■ EXERCISE:
When you write out the material, keep every line exactly as it is.

--------------------------------------------------

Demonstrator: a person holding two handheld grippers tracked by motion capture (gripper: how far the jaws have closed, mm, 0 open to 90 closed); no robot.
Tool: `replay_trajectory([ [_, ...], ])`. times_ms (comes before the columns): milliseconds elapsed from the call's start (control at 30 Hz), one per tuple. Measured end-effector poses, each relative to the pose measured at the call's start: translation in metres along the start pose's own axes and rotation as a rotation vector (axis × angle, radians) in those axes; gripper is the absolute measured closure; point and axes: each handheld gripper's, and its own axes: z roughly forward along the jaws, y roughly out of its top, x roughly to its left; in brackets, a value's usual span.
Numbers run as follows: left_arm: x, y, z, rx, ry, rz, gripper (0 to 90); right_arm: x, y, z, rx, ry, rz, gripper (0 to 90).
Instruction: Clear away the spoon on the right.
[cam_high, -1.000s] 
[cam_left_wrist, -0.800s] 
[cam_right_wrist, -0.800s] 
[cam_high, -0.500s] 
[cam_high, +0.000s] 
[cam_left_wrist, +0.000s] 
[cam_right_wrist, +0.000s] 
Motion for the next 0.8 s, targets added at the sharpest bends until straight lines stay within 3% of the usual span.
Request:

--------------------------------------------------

■ ANSWER SECTION:
Demonstrator: a person holding two handheld grippers tracked by motion capture (gripper: how far the jaws have closed, mm, 0 open to 90 closed); no robot.
Tool: `replay_trajectory([ [_, ...], ])`. times_ms (comes before the columns): milliseconds elapsed from the call's start (control at 30 Hz), one per tuple. Measured end-effector poses, each relative to the pose measured at the call's start: translation in metres along the start pose's own axes and rotation as a rotation vector (axis × angle, radians) in those axes; gripper is the absolute measured closure; point and axes: each handheld gripper's, and its own axes: z roughly forward along the jaws, y roughly out of its top, x roughly to its left; in brackets, a value's usual span.
Numbers run as follows: left_arm: x, y, z, rx, ry, rz, gripper (0 to 90); right_arm: x, y, z, rx, ry, rz, gripper (0 to 90).
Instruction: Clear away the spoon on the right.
[cam_high, -1.000s] 
[cam_left_wrist, -0.800s] 
[cam_right_wrist, -0.800s] 
[cam_high, -0.500s] 
[cam_high, +0.000s] 
[cam_left_wrist, +0.000s] 
[cam_right_wrist, +0.000s] 
Motion for the next 0.8 s, targets added at the sharpest bends until straight lines stay within 3% of the usual span.
Request:

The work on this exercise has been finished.